Park learned to cook from his grandmother and years later traveled to South Korea to perfect himself Photo Daniel Dabove
Park learned how to cook from her grandmother and years. she later she went to South Korea to perfect herself. (Photo: Daniel Dabove.)

Advice on oils and fries

The use of vegetables and meats provides a very varied diet in Korean cuisine, which can make it very healthy. However, there are also oils and fried foods, with which one must be careful.

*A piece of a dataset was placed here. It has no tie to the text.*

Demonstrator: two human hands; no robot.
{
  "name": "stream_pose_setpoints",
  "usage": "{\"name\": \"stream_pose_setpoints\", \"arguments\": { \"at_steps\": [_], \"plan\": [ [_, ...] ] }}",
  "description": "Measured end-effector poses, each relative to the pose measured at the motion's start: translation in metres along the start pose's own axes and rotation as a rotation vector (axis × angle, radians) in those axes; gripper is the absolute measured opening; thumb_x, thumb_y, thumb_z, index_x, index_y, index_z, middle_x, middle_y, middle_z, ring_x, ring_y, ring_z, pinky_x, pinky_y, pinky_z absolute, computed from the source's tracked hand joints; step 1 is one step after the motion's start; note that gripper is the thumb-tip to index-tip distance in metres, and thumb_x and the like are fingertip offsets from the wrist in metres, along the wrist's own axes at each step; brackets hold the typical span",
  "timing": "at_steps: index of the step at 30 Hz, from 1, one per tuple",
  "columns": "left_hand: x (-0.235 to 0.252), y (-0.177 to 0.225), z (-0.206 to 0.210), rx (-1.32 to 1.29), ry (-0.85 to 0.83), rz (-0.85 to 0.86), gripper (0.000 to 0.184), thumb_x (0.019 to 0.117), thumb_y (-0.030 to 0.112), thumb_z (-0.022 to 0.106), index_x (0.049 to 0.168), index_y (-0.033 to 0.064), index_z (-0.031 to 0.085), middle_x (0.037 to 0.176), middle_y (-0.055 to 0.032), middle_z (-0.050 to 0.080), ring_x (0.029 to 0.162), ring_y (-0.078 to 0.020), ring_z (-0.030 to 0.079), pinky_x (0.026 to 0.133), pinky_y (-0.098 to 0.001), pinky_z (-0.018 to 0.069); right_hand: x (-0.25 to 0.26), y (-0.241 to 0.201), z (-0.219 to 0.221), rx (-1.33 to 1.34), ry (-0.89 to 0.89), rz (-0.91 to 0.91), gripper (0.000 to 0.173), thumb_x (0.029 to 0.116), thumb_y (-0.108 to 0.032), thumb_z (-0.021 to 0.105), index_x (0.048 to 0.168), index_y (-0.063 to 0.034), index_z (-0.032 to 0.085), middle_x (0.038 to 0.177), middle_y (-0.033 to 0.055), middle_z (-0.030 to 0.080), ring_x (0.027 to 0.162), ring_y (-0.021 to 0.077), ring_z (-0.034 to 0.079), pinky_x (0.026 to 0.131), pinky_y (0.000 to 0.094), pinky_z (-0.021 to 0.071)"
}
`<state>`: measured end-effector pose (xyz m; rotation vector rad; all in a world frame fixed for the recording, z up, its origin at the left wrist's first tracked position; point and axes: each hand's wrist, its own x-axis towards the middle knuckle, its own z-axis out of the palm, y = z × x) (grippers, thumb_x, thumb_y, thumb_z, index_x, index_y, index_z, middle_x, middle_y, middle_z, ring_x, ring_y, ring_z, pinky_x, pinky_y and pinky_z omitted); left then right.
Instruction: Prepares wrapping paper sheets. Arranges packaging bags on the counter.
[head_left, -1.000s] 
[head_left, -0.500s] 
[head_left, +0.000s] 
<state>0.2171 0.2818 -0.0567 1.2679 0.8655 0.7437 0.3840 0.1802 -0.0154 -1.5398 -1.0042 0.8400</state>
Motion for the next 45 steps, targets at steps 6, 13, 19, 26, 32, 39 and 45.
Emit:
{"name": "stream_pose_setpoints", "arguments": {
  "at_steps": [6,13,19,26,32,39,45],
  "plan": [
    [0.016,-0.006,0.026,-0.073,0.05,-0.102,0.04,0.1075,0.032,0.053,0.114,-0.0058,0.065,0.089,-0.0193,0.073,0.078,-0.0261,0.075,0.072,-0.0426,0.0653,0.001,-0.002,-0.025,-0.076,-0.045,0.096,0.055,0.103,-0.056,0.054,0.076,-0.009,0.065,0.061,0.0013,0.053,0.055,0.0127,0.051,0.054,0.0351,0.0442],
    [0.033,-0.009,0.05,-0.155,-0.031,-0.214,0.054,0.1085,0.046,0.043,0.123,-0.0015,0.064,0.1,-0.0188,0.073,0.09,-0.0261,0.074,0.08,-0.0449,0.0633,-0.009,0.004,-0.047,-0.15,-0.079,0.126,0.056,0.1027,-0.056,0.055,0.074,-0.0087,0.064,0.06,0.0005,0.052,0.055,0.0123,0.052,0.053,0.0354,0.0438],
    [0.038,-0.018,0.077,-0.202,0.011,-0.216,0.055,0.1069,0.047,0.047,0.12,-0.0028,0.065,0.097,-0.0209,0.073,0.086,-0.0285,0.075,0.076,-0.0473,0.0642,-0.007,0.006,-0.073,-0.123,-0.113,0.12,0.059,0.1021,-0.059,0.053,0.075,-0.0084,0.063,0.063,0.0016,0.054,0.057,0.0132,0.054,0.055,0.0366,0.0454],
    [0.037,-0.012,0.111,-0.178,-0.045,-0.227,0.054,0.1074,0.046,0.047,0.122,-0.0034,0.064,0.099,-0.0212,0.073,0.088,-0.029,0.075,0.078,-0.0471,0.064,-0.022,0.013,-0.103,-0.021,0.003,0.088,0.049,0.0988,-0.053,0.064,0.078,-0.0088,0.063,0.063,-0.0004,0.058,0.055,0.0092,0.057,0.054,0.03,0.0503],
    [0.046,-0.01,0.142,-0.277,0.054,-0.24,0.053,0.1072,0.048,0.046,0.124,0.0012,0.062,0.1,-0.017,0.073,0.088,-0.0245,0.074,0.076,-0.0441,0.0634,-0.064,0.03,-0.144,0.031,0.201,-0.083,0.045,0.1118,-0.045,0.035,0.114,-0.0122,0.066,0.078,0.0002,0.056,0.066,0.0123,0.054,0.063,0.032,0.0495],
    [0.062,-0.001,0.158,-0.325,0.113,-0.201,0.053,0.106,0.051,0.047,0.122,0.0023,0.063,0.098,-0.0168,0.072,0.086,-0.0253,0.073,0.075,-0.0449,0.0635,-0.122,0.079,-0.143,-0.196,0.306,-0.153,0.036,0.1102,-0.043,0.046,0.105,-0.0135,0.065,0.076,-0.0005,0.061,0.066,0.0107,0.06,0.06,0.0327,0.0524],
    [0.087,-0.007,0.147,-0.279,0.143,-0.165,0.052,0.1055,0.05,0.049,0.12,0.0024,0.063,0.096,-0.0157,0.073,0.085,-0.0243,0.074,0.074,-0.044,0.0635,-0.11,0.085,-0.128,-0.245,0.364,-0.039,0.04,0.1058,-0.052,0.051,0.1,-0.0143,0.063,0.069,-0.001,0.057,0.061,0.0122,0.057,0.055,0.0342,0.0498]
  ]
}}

“The problem with fried food is that it depends on how it’s done. Whether the oil is careful or not, for example. It is very important that the oil is not burned, that the temperature is not exceeded because it starts to burn, which in turn produces a chemical reaction that is harmful to health. It is also important that the oil is not reused, ”explains Pablo Park in Telám.

“A part of Korean cuisine has a lot of influence from Chinese cuisine,” he warns, referring to the use of fried foods. But he immediately points out: “Even so, I am much healthier food than a traditional burger“.